Senza Titolo (Oggetti dipinti) (2009) segna ad oggi uno dei passaggi più poetici del percorso di Giovanni Oberti: conservata in una teca di vetro come un raro cimelio, un’arancia modellata dal tempo diventa una preziosa scultura dipinta. Essiccata e ricoperta di grafite, quasi protetta da una pesante patina di bronzo, sembra avere una seconda pelle. Attraverso segni raffinati, silenziosi e precisi, Oberti ci ricorda quanto la valutazione di cose o situazioni non possa essere ridotta semplicemente alla loro superficie.
Il percorso artistico del giovane artista di origine bergamasca procede tra oggetti che hanno catturato la sua attenzione e luoghi di cui ha fatto esperienza. I suoi racconti indagano la quotidianità con interventi che vanno dal togliere all’aggiungere, dallo sfocare al concentrarsi su quello che esiste negli interstizi a margine delle azioni principali. Come un sottile filo rosso, emerge dalle sue opere il tentativo di dare forma al tempo stratificato della memoria e alla vita delle cose comuni, sempre risolto con un’economia di gesti: poggia a terra una pietra in granito raccolta per le strade di Göteborg, simbolo di costruzione e distruzione per essere stata usata più volte come arma durante manifestazioni; investe il budget messo a disposizione da un’agenzia di comunicazione — per la realizzazione di un’opera — nella creazione di un foglio d’oro formato A4; nasconde nel muro di una galleria un chiodo d’oro lungo 12 cm di cui si intravede solo la capocchia sporgente.

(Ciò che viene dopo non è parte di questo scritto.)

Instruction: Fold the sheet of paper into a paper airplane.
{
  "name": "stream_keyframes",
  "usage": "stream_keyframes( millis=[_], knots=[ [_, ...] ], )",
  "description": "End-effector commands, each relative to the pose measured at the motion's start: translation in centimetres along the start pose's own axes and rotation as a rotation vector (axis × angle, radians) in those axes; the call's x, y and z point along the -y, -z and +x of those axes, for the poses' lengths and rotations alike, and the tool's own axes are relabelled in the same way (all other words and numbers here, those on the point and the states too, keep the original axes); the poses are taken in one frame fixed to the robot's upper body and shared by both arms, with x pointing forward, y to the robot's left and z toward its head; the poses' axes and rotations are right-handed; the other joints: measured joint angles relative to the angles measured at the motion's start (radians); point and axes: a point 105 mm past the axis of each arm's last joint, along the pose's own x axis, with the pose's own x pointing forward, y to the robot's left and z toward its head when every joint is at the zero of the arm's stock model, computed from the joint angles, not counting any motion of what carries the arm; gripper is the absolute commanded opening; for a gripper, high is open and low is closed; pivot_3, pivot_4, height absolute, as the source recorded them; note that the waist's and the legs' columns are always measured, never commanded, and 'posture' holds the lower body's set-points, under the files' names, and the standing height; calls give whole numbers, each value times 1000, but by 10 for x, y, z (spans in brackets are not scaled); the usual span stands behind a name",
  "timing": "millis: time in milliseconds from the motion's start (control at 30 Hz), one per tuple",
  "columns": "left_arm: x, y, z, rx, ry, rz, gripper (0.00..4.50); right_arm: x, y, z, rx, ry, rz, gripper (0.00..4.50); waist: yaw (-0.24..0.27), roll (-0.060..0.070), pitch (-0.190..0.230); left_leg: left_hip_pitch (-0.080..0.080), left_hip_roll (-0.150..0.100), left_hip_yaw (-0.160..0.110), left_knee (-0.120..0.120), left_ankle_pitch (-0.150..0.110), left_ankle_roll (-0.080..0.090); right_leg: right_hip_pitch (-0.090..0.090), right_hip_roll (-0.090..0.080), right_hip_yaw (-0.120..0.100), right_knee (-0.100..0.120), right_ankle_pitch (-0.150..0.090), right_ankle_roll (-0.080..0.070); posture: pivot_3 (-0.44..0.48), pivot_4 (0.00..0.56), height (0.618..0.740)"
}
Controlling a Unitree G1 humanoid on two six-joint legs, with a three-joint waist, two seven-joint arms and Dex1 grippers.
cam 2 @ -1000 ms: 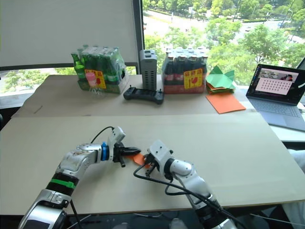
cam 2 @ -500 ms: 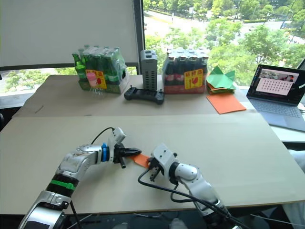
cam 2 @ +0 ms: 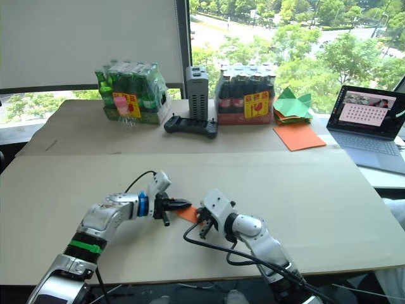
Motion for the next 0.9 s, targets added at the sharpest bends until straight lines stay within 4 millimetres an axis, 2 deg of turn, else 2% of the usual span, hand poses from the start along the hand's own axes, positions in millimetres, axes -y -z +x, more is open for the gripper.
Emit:
stream_keyframes(
  millis=[33, 433, 600, 733, 833, 900],
  knots=[
    [-14, 4, -14, -5, -64, -9, 0, 4, 25, -4, -99, 20, 35, 27, 0, 0, 0, 0, 0, 0, 0, 0, 0, 0, 0, 0, 0, 0, 0, 0, 150, 740],
    [-23, 15, -26, -17, -105, -28, 0, 6, 33, -10, -140, 10, 19, 27, 1, 0, 0, 0, 0, 0, 0, 0, 0, 0, 0, 0, 0, 0, 0, 0, 150, 740],
    [-23, 15, -26, -9, -109, -36, 0, 20, 33, -17, -152, 30, 2, 27, 1, 0, 0, 1, 0, 0, 0, 0, 0, 1, 0, 0, 0, -2, 3, 0, 150, 740],
    [-23, 12, -27, 0, -110, -32, 0, 31, 20, -19, -113, 50, -8, 27, 1, 0, 0, 1, 0, 0, 0, 0, 0, 1, 0, 0, 0, -2, 3, 0, 150, 740],
    [-24, 9, -27, -14, -118, 20, 0, 37, 1, -18, -43, 57, -2, 27, 0, 0, 0, 0, 0, 0, 0, 0, 0, 1, 0, 0, 0, -2, 3, 0, 150, 740],
    [-21, 0, -28, 22, -104, 15, 0, 39, -14, -17, 20, 60, 0, 27, 0, 0, 0, 0, 0, 0, 0, 0, 0, 0, 0, 0, 0, -1, 2, 0, 150, 740]
  ],
)
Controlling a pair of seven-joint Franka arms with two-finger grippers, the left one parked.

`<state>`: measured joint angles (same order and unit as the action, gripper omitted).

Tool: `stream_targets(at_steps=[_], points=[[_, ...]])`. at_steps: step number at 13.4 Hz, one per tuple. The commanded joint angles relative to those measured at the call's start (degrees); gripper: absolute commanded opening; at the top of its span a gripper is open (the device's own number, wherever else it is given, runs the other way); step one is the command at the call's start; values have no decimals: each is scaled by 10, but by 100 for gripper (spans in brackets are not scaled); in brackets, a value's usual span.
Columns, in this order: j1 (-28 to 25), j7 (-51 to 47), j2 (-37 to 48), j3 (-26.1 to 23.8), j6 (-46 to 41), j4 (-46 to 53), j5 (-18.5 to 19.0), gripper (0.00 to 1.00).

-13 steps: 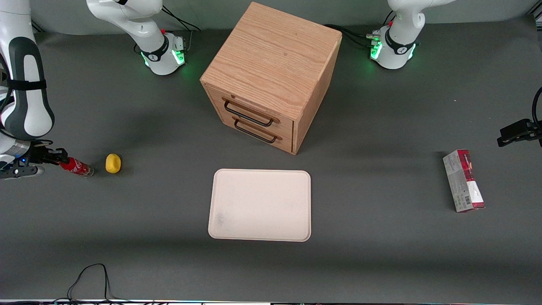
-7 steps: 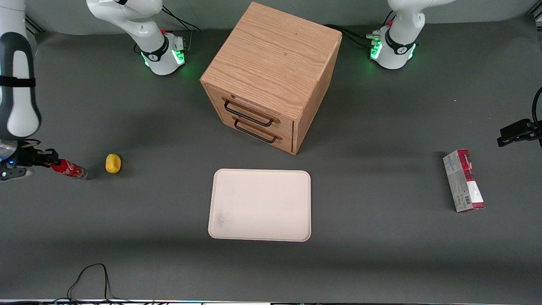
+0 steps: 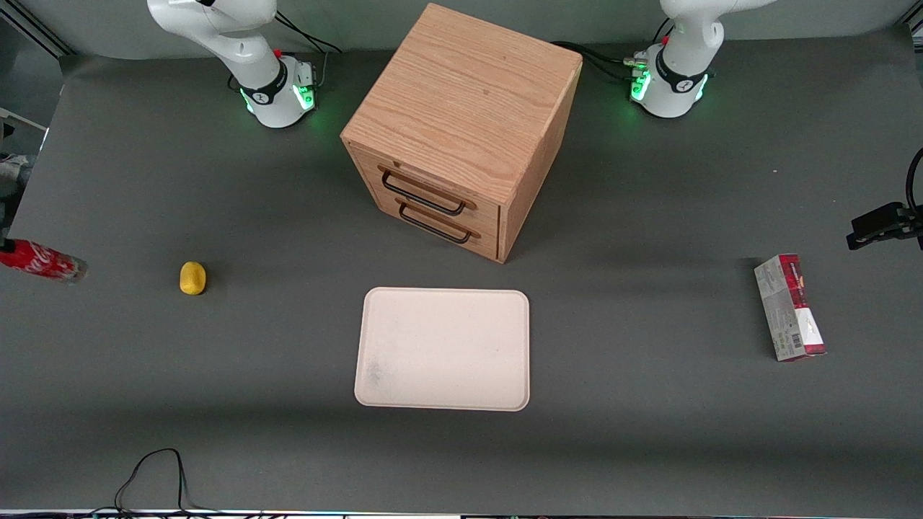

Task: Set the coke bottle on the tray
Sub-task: 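Close the right gripper on the red bottle and lift it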

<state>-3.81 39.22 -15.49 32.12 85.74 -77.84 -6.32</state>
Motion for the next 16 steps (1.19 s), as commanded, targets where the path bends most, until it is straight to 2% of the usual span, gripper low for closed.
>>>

Al centro della sua attuale ricerca è il lampadario ready-made trovato nella sua prima casa milanese, poi spostato di volta in volta nelle case abitate (Senza Titolo. Simultaneità di luoghi, di tutti i paesi che sappiamo…, 2008). Segnato dal lento stratificarsi della polvere, l’oggetto sembra conservare memoria di tutti i luoghi in cui è stato usato. Allo stesso modo in Senza Titolo (Forks, Dust) (2006-2008) la polvere racconta il tempo delle cose, quasi a svelarne la cronologia, e conserva le tracce del processo che l’ha determinata, creando un cortocircuito fra presente, passato e memoria, come sottolinea Elio Grazioli nel saggio La polvere nell’arte. Si tratta di un intervento realizzato nella sala da pranzo barocca di Palazzo Tozzoni di Imola. Dal tavolo riccamente apparecchiato, Oberti rimuove le stoviglie, creando un gioco di impronte che trasforma l’assenza in presenza; sui mobili e sulle credenze dispone invece la propria collezione di forchette raccolte nel corso degli anni.

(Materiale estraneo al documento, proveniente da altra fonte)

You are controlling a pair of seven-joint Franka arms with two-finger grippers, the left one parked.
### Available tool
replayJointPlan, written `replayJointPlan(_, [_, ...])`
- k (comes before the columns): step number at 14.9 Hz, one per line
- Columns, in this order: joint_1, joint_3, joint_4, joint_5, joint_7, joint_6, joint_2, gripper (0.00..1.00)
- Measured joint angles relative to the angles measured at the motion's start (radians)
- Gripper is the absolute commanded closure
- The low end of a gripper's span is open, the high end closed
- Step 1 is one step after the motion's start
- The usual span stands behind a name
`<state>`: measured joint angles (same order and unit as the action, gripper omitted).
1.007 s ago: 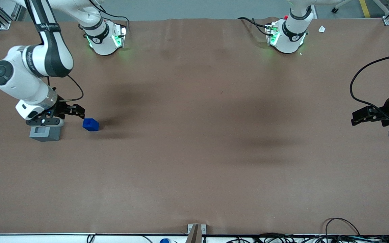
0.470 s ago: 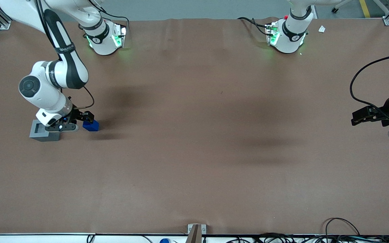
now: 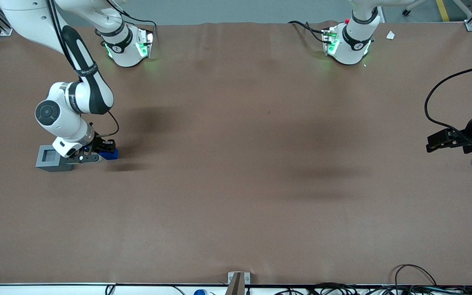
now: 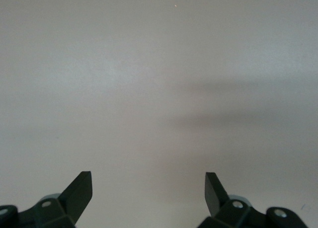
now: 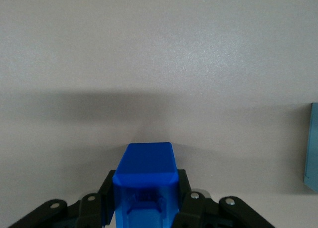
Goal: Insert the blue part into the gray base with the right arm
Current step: 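Lift the blue block and carry it above the gray base's hole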
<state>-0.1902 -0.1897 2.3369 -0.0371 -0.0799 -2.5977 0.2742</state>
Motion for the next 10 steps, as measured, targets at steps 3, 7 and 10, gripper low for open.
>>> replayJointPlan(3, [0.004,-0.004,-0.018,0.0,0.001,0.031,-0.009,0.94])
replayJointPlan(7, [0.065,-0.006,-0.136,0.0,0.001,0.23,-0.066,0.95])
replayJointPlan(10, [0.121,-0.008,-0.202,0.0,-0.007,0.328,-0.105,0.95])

Anche attraverso il video e la fotografia, Giovanni Oberti persegue l’obiettivo di carpire il tempo delle cose, la loro cronologia interna, la relazione con gli elementi vicini. Nelle quattro fotografie polaroid di Senza Titolo (Polaroid, Muri Chiostro S. Agostino, BG) (2007), “ferma” il vissuto del luogo prima che la ristrutturazione ne cancelli tracce e ricordi. La foto — scatto unico e irripetibile in quanto polaroid — diviene una fessura temporale, un archivio d’emozioni. Così come in Tra spettatore e superficie (Sposalizio della Vergine) (2008) registra per qualche minuto, con inquadratura fissa, una delle più note rappresentazioni prospettiche rinascimentali, mettendo a fuoco la distanza tra lo spettatore e il quadro. Ne risulta un video dalle immagini sfuocate, che racconta non tanto il celebre dipinto di Raffaello, quanto piuttosto lo spazio in cui l’opera si trova, in continuo dialogo con gli elementi visivi e sonori circostanti. Come nel caso di Palazzo Tozzoni il vuoto e l’assenza si trasformano in presenza.
A volte il meccanismo è più semplice e per immergere spettatore e opera in un continuo divenire, all’artista basta imbiancare la vetrina dello spazio espositivo (Senza titolo. Pittura, bianco pieno, 2009), come si è soliti vedere nei locali sfitti: la pittura stratificata ricopre a pennellate grossolane il lato esterno del vetro, quello esposto all’azione della pioggia e di eventuali passanti, forse curiosi di scrutare oltre la superficie. All’interno l’atmosfera è straniante e sospesa in una dimensione di pura contemplazione, dove ogni elemento emana la propria aurea.